Source: Externe

Ce texte est ma participation à l'atelier de Leiloona. Il s'inspire d'une photo de Kot.

  En ces temps où fleurissent les guides insolites, je vais proposer le mien qui ne vend pas du rêve mais du débilitant. Tous les goûts sont dans la nature ! Mon coeur de cible : les masochistes.

 Allez, je vous sens impatients de découvrir mon concept. Je vous propose quelques lieux où il ne fait pas bon s'attarder, à moins d'aimer se morfondre voire se mortifier.

La salle d'attente du dentiste
Si le vôtre comme le mien est du genre sportif à la cool, vous aurez droit à des fauteuils en osier, une petite table basse blanche sur laquelle une pile de magazines sur la voile est impeccablement rangée. Aux murs, des posters sur l'hygiène dentaire, la pose d'implants, les consignes à respecter si vous perdez une dent dans un accident (hyper flippant) et aussi quelques cadres avec des bateaux sur une mer bleu azur. C'est bizarre mais l'endroit, en apparence banal, vous semble terriblement hostile. Vous avez les mains moites, la gorge sèche et dans l'oreille le bruit de la roulette qui vous vrille les tympans...

La chambre d'hôpital
Si vous vous voyez contraint de séjourner quelques jours à l'hôpital ou si vous rendez visite à un malade, vous n'échapperez pas au mobilier qui ressemble à s'y méprendre à celui de l'ancienne RDA. Pourquoi mais oui pourquoi, le revêtement des chaises est-il de cette couleur improbable que l'on n'oserait pas qualifier de rose ? Généralement, il fait très chaud et la fenêtre ne s'ouvre pas. C'est sans doute pour que l'on profite au mieux de l'odeur de désinfectant et si par chance, vous arrivez vers 17h30, celle du bouillon servi vers 18h00. Vous pourriez être tenté de faire une pause et de vous rendre dans le kiosque à journaux/cafétéria/boutique de cadeaux. Ne vous y aventurer pas en soirée ! J'y ai vu des parts de tarte au citron meringuée qui réussissaient l'exploit de déplorer leur existence, les blancs d'oeufs avachis et la pâte ramollie...

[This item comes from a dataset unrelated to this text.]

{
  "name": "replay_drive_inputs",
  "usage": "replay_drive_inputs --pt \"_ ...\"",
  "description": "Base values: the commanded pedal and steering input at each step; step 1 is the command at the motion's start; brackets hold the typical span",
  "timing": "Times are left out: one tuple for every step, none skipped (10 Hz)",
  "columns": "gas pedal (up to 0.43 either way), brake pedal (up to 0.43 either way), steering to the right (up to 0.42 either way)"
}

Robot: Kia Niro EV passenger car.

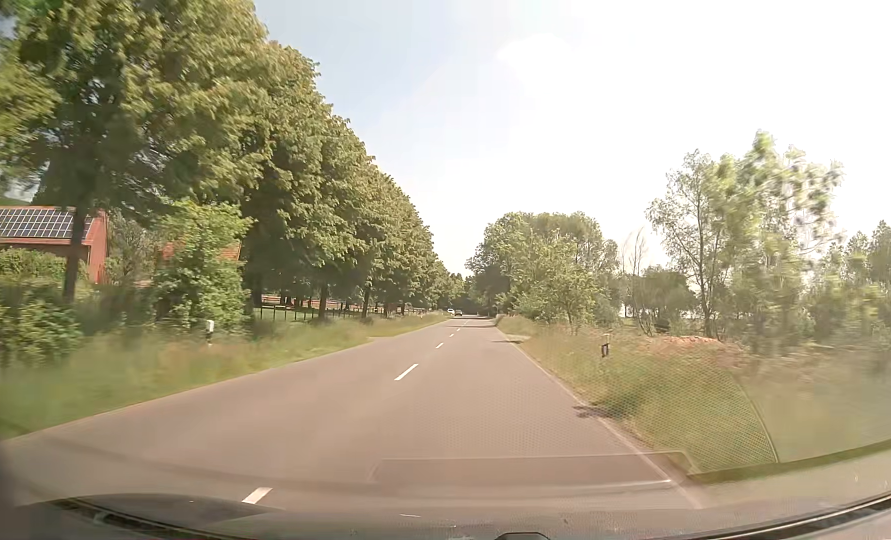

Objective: Follow the waypoints while adhering to traffic rules and regulations

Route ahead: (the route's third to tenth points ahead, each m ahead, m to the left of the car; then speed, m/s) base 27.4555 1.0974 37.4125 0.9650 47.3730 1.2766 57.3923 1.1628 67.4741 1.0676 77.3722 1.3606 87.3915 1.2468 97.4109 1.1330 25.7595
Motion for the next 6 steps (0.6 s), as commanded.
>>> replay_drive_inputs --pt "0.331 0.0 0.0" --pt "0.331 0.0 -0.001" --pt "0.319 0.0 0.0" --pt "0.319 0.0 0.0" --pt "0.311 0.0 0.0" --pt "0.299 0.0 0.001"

Le couloir d'un établissement scolaire
C'est le grand soir de la réunion parents-professeurs et vous patientez au deuxième étage du bâtiment B devant la salle 248 pour voir Madame * . Elle a le bonheur d'enseigner les sciences physiques à votre ado qui vous raconte les blagues "trop drôles" faites pendant les TP. La lumière est faiblarde dans le couloir, la chaise bien dure et le temps s'écoule lentement. Vous n'avez pas spécialement envie d'entamer la conversation avec d'autres parents et accueillez avec bonheur le chariot emprunté au self que poussent avec entrain deux élèves latinistes. Pour une somme modique, vous aurez le droit à un café dans un gobelet en plastique et une touillette très esthétique. Vous sirotez votre café qui permettra de financer un voyage à Rome tout en fixant un graffiti sur le mur d'en face " Manon, t'es trop bonne". Oh, c'est bien votre nom que vous entendez ! Vous vous recoiffez nerveusement, prête à entendre la pénible vérité, votre héritier est un vrai casse-pied...

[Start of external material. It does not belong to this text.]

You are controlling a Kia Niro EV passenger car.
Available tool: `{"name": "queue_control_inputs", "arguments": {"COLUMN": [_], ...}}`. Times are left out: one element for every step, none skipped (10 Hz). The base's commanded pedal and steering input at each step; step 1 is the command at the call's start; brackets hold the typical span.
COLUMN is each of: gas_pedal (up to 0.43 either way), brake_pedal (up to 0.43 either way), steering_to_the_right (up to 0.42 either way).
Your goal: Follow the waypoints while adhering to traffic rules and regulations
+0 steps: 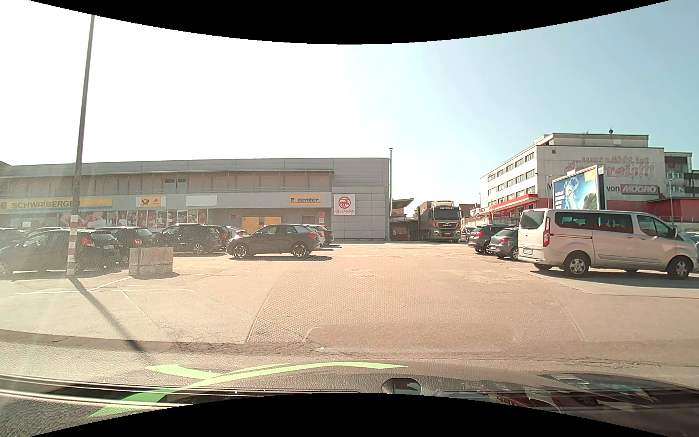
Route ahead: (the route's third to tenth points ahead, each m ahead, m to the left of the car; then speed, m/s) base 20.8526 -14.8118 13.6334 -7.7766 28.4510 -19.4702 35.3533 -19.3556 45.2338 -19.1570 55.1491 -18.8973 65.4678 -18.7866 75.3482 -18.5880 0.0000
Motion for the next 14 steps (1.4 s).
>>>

La salle de documentation de votre entreprise
C'est le lieu le plus impersonnel et le plus réfrigérant de l'immeuble. Vous supposez que l'idée à l'origine était de renvoyer une image d'efficacité, de rationnalité, de modernité. Pour vous, la salle semble sortie tout droit de l'univers d'Aldous Huxley : Le Meilleur des mondes. Les fauteuils alignés comme à la parade, l'ordinateur et son fond d'écran style "Big Brother is watching you", la froideur redoutable de l'immense inscription : DOCUMENTATION ne vous donne qu'une envie, prendre la fuite. Cet univers futuriste n'est pas conçu pour recevoir des êtres humains. Sa perfection glacée exige la présence d'androïdes, repousse les hommes dont le coeur palpite...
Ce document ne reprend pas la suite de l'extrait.